| INFORMATION SHOWN |

.....

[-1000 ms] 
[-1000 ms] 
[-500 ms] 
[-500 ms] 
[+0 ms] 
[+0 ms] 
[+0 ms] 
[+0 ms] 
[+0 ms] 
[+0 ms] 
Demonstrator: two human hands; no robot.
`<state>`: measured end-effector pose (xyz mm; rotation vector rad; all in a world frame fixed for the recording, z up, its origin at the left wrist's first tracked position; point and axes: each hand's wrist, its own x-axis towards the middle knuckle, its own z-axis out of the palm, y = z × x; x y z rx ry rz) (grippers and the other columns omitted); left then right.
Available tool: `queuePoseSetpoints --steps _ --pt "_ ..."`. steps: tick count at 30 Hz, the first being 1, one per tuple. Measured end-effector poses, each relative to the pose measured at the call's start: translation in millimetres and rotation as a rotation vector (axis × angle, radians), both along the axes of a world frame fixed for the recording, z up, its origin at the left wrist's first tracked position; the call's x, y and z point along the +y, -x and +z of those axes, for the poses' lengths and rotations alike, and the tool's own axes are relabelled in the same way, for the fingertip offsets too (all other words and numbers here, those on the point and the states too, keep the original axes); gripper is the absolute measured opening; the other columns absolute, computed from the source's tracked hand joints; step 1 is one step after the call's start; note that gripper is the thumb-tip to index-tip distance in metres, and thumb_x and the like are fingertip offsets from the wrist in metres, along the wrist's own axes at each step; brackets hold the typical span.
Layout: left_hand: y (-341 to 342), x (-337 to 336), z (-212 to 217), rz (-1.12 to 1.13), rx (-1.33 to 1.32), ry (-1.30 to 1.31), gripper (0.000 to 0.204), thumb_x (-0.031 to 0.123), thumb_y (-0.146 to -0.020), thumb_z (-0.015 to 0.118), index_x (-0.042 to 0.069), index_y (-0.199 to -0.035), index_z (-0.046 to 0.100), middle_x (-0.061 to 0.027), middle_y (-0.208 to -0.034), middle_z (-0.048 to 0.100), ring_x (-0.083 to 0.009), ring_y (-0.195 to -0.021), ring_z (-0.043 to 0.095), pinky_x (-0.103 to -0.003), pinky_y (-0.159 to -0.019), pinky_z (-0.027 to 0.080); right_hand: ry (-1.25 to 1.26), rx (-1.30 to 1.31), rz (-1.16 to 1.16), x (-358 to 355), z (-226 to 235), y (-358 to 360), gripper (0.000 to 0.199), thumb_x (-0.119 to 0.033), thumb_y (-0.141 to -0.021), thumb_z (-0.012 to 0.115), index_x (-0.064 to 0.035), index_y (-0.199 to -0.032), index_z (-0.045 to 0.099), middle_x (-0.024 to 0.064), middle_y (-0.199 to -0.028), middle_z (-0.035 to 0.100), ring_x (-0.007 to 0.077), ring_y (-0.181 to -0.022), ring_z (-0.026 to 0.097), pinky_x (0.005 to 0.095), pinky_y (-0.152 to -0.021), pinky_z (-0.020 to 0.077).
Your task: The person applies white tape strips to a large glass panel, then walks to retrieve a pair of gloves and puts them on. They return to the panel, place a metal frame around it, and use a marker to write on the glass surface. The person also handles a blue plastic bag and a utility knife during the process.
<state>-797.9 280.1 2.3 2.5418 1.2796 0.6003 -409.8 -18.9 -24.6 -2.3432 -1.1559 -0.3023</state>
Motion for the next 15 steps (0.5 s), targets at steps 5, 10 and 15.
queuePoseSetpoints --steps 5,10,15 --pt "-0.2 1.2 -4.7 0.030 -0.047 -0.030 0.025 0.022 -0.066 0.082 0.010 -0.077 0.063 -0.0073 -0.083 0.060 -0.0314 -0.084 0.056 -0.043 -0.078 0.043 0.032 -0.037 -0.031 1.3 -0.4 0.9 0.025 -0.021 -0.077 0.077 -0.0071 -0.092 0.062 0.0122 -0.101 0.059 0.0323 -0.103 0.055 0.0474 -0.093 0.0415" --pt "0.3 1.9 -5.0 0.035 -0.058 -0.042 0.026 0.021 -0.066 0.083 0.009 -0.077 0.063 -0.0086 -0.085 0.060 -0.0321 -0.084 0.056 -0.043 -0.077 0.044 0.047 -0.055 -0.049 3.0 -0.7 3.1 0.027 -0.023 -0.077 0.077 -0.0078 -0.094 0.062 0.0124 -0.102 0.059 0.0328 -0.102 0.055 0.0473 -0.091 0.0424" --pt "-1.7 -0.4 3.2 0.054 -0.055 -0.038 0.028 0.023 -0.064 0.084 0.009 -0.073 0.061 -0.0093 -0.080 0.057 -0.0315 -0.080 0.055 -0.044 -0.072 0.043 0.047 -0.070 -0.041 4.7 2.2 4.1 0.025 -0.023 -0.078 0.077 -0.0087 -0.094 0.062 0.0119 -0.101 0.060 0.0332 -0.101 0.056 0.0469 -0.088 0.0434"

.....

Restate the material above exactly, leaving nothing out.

| OUTPUT FOR THIS EXERCISE |
[-1000 ms] 
[-1000 ms] 
[-500 ms] 
[-500 ms] 
[+0 ms] 
[+0 ms] 
[+0 ms] 
[+0 ms] 
[+0 ms] 
[+0 ms] 
Demonstrator: two human hands; no robot.
`<state>`: measured end-effector pose (xyz mm; rotation vector rad; all in a world frame fixed for the recording, z up, its origin at the left wrist's first tracked position; point and axes: each hand's wrist, its own x-axis towards the middle knuckle, its own z-axis out of the palm, y = z × x; x y z rx ry rz) (grippers and the other columns omitted); left then right.
Available tool: `queuePoseSetpoints --steps _ --pt "_ ..."`. steps: tick count at 30 Hz, the first being 1, one per tuple. Measured end-effector poses, each relative to the pose measured at the call's start: translation in millimetres and rotation as a rotation vector (axis × angle, radians), both along the axes of a world frame fixed for the recording, z up, its origin at the left wrist's first tracked position; the call's x, y and z point along the +y, -x and +z of those axes, for the poses' lengths and rotations alike, and the tool's own axes are relabelled in the same way, for the fingertip offsets too (all other words and numbers here, those on the point and the states too, keep the original axes); gripper is the absolute measured opening; the other columns absolute, computed from the source's tracked hand joints; step 1 is one step after the call's start; note that gripper is the thumb-tip to index-tip distance in metres, and thumb_x and the like are fingertip offsets from the wrist in metres, along the wrist's own axes at each step; brackets hold the typical span.
Layout: left_hand: y (-341 to 342), x (-337 to 336), z (-212 to 217), rz (-1.12 to 1.13), rx (-1.33 to 1.32), ry (-1.30 to 1.31), gripper (0.000 to 0.204), thumb_x (-0.031 to 0.123), thumb_y (-0.146 to -0.020), thumb_z (-0.015 to 0.118), index_x (-0.042 to 0.069), index_y (-0.199 to -0.035), index_z (-0.046 to 0.100), middle_x (-0.061 to 0.027), middle_y (-0.208 to -0.034), middle_z (-0.048 to 0.100), ring_x (-0.083 to 0.009), ring_y (-0.195 to -0.021), ring_z (-0.043 to 0.095), pinky_x (-0.103 to -0.003), pinky_y (-0.159 to -0.019), pinky_z (-0.027 to 0.080); right_hand: ry (-1.25 to 1.26), rx (-1.30 to 1.31), rz (-1.16 to 1.16), x (-358 to 355), z (-226 to 235), y (-358 to 360), gripper (0.000 to 0.199), thumb_x (-0.119 to 0.033), thumb_y (-0.141 to -0.021), thumb_z (-0.012 to 0.115), index_x (-0.064 to 0.035), index_y (-0.199 to -0.032), index_z (-0.045 to 0.099), middle_x (-0.024 to 0.064), middle_y (-0.199 to -0.028), middle_z (-0.035 to 0.100), ring_x (-0.007 to 0.077), ring_y (-0.181 to -0.022), ring_z (-0.026 to 0.097), pinky_x (0.005 to 0.095), pinky_y (-0.152 to -0.021), pinky_z (-0.020 to 0.077).
Your task: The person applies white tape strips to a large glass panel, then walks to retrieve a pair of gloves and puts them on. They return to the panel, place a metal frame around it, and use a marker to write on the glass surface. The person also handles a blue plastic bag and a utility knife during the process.
<state>-797.9 280.1 2.3 2.5418 1.2796 0.6003 -409.8 -18.9 -24.6 -2.3432 -1.1559 -0.3023</state>
Motion for the next 15 steps (0.5 s), targets at steps 5, 10 and 15.
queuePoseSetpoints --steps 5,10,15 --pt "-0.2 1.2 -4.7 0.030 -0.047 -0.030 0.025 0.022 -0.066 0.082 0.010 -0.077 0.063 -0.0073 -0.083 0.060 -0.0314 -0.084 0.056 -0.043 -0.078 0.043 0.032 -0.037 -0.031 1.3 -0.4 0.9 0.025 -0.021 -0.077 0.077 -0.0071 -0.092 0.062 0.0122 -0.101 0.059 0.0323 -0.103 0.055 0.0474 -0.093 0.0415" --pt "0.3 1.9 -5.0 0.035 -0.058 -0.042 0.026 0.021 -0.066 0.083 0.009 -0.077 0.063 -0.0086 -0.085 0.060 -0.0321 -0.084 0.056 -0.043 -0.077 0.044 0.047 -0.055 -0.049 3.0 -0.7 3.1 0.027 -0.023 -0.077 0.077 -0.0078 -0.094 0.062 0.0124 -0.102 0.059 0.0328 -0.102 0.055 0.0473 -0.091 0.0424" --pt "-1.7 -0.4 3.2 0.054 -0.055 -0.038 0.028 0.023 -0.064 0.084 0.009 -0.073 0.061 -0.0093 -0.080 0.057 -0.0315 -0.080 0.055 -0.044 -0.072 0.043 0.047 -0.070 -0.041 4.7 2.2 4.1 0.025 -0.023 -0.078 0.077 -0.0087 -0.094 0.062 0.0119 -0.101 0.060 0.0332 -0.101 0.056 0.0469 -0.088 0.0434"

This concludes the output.